C Jr, obrigado pelo comentário! 🙂
E parabéns por estar investindo em ações: aportar seu dinheiro se tornando sócio das boas empresas é participar da prosperidade econômica que os anos futuros renderão a todos aqueles que se dispuserem a investir no mercado de ações. É, sobretudo, acreditar que a economia brasileira de amanhã estará mais forte do que a de hoje, o que é bem razoável, considerando que a economia hoje está melhor do que a de 10, 20, 30 anos atrás.
Sobre a poupança, depois de alguma pesquisa, acabei verificando que hoje ela está pagando somente o 0,5%. A TR, infelizmente, está zerada. Mas verifique aí com seu banco onde foram parar esses 0,002% de rendimento que não estão te pagando. Afinal, é seu direito receber os juros na forma integral.
É isso aí!
Um grande abraço, e que Deus os abençoe!
Belo texto Hotmar!
Realmente na época da crise tivemos grande oportunidades tanto em Renda-Fixa como nas ações. Os exemplos reais citados por você só comprovam esta idéia. Hoje o DY do BBAS3 está em torno dos 5,5%. Na crise era de 10%. Logo, quem comprou no meio do pânico generalizado está obtendo hoje praticamente um dividendo 2x maior do que quem irá comprar a ação neste momento.
E obrigado pela referência!
Grande Abraço meu amigo!
Ôpa, obrigado Henrique, pelo comentário!
De fato, aproveitar as crises com o foco certo pode resultar em belos ganhos já de modo imediato, como ocorreu com essa ação do Banco do Brasil e algumas outras q estavam com um DY excepcionalmente alto no turbilhão da crise.

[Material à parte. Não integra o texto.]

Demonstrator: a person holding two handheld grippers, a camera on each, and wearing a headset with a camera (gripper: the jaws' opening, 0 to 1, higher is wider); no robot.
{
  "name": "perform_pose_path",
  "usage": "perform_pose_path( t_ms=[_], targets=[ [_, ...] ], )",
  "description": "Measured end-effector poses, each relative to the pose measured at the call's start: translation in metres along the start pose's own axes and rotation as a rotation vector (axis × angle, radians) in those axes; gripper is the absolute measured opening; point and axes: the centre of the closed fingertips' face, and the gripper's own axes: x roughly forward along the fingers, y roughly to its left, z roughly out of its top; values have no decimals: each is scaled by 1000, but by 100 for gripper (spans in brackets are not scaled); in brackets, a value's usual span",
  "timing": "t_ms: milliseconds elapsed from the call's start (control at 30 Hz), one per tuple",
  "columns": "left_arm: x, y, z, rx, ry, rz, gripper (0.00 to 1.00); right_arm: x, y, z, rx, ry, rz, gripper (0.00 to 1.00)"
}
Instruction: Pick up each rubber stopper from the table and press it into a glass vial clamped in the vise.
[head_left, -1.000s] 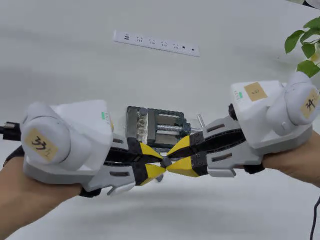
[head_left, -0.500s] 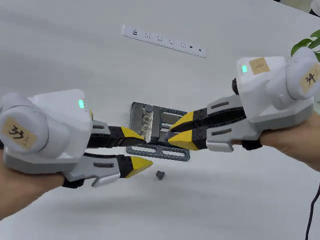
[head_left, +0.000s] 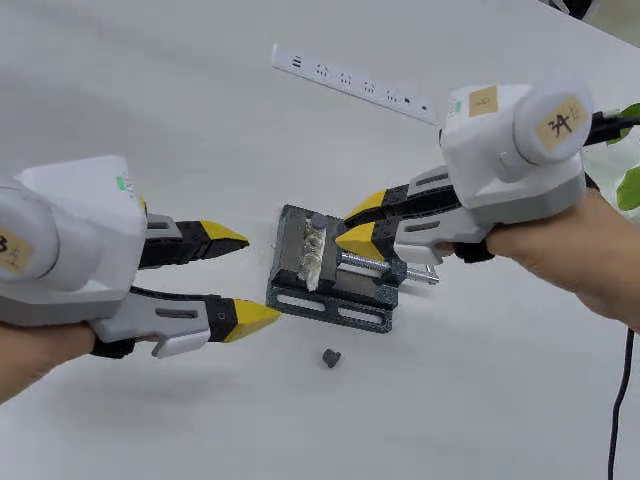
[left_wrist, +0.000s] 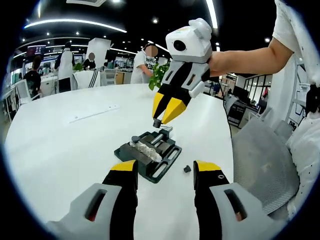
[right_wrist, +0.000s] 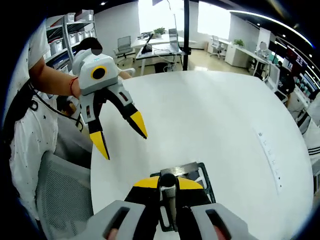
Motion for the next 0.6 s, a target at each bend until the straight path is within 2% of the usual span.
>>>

E isso sem contar com os fundos imobiliários, q apresentaram DY superior a 1%. O exemplo que o Investimentos e Finanças deu no blog dele é a comprovação prática de q a crise de 2008 deu pra ser aproveitada tb no ramo dos FIIs.
É isso aí!
Um grande abraço, e que Deus os abençoe!
Hotmar, concordo plenamente com o colchão de segurança, principalmente com a última função. Aproveitar as janelas de oportunidade que o mercado nos oferece é um bom motivo para uma alocação em renda fixa. Que coincidência… Aproveitei também as duas citadas. Nesses momentos é importante ter “capital de giro”.
Flávio, parabéns!
Aproveitar as oportunidades é isso mesmo: ter “capital de giro”, ou seja, cash. Como disse o Mark Tier no livro sobre Buffett e Soros, o dinheiro esconde uma “opção intrínseca de valor oculto”, revelada nesses momentos em que todos, desesperadamente, procuram transformar seus ativos em dinheiro vivo, procuram, em última análise, liquidez. E é justamente a escassez de liquidez que acaba imperando nessas épocas mais agudas de crise: todo mundo correndo para transformar seus ativos em dinheiro, e pouca gente com dinheiro em mãos…exceto aqueles com uma “boa reserva em renda fixa”….hehehe
É isso aí!
Um grande abraço, e que Deus os abençoe!
Aliás, eu li em alguma fonte estrangeira que o que na verdade causa as crises econômicas é a escassez de liquidez… a partir de um comentário que a Mara Luquet fez no podcast dela… vou procurar me informar e posto aqui no blog. 😉
É isso aí!
Um grande abraço, e que Deus os abençoe!